Hospitals:
- Consider the use of epinephrine auto-injectors or prepared anaphylaxis kits with appropriate labelling to support correct epinephrine dose and route of administration.
- Provide regular training using mock scenarios so that healthcare providers maintain a high degree of competency in the accurate preparation of an appropriate dose using the correct concentration and safe administration of epinephrine via the appropriate site.
Prescribers and pharmacists:
- For pediatric prescriptions, weigh the child in kilograms at each encounter to ensure that the correct strength of epinephrine auto-injector (adult versus pediatric) is being prescribed.

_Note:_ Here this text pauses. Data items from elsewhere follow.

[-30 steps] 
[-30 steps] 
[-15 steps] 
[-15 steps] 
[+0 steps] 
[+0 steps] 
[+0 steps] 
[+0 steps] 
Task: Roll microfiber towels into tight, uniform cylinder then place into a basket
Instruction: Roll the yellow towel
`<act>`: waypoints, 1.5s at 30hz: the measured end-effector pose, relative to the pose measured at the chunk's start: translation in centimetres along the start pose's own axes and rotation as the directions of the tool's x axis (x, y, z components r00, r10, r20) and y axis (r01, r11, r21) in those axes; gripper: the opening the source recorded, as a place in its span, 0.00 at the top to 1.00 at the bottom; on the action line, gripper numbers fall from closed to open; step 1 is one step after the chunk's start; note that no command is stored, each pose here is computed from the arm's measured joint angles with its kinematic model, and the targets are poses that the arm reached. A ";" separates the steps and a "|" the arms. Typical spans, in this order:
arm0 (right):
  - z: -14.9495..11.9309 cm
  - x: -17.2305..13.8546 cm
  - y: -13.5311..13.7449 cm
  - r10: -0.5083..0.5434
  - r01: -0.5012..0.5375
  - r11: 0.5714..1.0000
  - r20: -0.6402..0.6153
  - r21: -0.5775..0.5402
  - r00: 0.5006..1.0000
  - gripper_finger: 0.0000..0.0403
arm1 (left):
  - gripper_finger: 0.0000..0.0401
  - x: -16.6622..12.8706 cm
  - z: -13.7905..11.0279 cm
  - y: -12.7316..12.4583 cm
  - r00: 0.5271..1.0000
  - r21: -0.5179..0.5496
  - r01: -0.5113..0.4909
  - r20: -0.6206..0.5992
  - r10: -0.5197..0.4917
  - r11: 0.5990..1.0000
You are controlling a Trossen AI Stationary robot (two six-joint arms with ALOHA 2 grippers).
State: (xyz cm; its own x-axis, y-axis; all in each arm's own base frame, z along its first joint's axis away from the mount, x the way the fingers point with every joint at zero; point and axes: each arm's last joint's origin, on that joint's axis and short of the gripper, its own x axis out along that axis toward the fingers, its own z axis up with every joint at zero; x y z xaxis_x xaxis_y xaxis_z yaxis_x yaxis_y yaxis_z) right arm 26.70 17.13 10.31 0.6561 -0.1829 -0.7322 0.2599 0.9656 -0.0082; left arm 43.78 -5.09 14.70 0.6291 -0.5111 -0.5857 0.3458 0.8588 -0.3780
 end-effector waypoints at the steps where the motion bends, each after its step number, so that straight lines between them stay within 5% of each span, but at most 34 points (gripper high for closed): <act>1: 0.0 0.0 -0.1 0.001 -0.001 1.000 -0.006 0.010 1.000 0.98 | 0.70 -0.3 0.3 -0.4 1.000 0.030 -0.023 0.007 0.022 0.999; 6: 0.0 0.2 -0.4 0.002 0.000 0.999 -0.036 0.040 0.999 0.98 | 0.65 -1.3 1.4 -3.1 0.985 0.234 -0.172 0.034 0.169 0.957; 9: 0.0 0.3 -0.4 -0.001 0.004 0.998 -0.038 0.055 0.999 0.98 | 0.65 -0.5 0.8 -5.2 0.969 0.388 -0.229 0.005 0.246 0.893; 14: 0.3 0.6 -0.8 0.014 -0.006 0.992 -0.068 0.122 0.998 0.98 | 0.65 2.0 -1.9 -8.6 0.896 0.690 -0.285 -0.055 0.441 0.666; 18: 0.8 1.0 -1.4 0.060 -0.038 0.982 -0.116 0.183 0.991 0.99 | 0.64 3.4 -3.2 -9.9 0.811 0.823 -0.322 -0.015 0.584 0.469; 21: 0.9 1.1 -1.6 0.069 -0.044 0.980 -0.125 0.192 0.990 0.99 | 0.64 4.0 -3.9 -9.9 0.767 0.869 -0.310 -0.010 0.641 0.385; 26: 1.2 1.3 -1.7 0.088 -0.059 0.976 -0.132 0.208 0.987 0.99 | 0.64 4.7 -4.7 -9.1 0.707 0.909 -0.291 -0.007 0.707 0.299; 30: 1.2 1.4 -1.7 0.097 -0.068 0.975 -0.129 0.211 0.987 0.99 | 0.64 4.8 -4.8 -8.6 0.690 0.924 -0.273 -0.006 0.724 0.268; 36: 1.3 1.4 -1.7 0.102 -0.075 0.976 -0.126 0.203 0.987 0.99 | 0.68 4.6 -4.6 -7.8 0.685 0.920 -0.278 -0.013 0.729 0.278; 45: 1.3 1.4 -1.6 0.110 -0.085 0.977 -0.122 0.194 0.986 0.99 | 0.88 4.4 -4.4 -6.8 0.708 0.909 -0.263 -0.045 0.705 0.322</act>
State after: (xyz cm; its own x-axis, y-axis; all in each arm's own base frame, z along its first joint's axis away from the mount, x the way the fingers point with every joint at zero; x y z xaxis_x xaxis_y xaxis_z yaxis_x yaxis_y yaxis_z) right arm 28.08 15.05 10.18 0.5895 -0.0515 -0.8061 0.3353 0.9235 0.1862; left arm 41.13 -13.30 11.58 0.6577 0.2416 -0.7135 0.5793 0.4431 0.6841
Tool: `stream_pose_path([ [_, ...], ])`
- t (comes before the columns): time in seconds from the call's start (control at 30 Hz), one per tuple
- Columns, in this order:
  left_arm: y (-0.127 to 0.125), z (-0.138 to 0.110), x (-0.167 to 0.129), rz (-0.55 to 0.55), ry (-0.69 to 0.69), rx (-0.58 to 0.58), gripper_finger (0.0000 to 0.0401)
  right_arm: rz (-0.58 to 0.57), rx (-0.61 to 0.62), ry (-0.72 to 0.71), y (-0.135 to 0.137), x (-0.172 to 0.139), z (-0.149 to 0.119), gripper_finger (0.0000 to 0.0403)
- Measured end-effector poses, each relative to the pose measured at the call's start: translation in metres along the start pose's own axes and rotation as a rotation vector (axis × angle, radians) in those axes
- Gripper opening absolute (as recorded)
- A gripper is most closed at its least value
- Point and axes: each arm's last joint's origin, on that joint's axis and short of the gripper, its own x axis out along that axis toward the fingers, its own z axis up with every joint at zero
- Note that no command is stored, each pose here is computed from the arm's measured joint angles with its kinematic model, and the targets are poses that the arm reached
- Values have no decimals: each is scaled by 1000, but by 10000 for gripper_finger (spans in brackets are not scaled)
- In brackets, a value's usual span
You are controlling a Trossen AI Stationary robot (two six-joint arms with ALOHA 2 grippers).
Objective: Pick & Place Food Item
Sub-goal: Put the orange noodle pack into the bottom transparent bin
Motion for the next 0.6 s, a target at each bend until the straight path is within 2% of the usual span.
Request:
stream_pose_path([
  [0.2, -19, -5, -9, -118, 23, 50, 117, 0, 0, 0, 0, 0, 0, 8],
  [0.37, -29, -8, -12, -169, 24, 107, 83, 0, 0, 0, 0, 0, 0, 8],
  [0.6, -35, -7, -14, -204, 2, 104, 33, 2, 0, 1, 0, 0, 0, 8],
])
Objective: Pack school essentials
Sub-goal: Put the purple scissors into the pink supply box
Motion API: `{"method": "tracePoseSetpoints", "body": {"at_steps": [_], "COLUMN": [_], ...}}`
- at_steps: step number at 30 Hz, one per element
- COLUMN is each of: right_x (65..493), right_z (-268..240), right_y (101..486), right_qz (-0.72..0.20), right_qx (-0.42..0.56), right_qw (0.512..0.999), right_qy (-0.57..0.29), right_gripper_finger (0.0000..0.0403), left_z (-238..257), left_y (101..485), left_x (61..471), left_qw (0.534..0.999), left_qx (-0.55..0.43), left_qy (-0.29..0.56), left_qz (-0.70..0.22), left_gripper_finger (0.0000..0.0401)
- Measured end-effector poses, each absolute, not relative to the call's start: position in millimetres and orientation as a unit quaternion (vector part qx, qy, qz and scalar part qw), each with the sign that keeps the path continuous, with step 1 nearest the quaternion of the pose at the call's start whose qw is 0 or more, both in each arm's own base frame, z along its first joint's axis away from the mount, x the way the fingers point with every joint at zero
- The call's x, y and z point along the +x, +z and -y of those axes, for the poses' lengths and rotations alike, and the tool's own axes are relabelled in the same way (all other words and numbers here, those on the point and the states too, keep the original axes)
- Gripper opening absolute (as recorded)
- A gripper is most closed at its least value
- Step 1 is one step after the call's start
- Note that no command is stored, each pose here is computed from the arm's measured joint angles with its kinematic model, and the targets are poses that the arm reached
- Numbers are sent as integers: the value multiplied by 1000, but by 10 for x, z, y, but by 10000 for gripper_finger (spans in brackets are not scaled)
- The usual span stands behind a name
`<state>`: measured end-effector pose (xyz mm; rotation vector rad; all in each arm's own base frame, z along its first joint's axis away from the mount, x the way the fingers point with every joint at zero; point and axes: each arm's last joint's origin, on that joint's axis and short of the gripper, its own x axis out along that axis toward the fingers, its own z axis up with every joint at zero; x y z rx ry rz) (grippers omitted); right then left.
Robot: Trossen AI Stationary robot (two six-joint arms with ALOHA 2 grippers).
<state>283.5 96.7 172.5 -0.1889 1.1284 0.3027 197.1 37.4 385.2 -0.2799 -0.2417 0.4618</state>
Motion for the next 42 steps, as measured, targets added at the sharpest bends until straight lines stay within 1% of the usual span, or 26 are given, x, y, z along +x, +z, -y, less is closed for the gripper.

Community pharmacy staff and managers:
- Review dispensary processes related to return of products to stock and methods of verifying expiry dates.
INTRODUCTION
Anaphylaxis is an acute, life-threatening, systemic allergic reaction associated with various triggers, clinical presentations, and levels of severity.1 Epinephrine is the only life-saving drug used to treat a person experiencing anaphylaxis. Recent epidemiological studies indicate that the prevalence of anaphylaxis is increasing.2,3 The Canadian Institute for Health Information (CIHI) reported that from 2006 to 2015, there was a 64% increase in the number of individuals for whom an epinephrine auto-injector was dispensed, and children were the top consumers.3 Because of the increased use of epinephrine, there is a need to better understand the potential risks and problems associated with use of this high-alert medication.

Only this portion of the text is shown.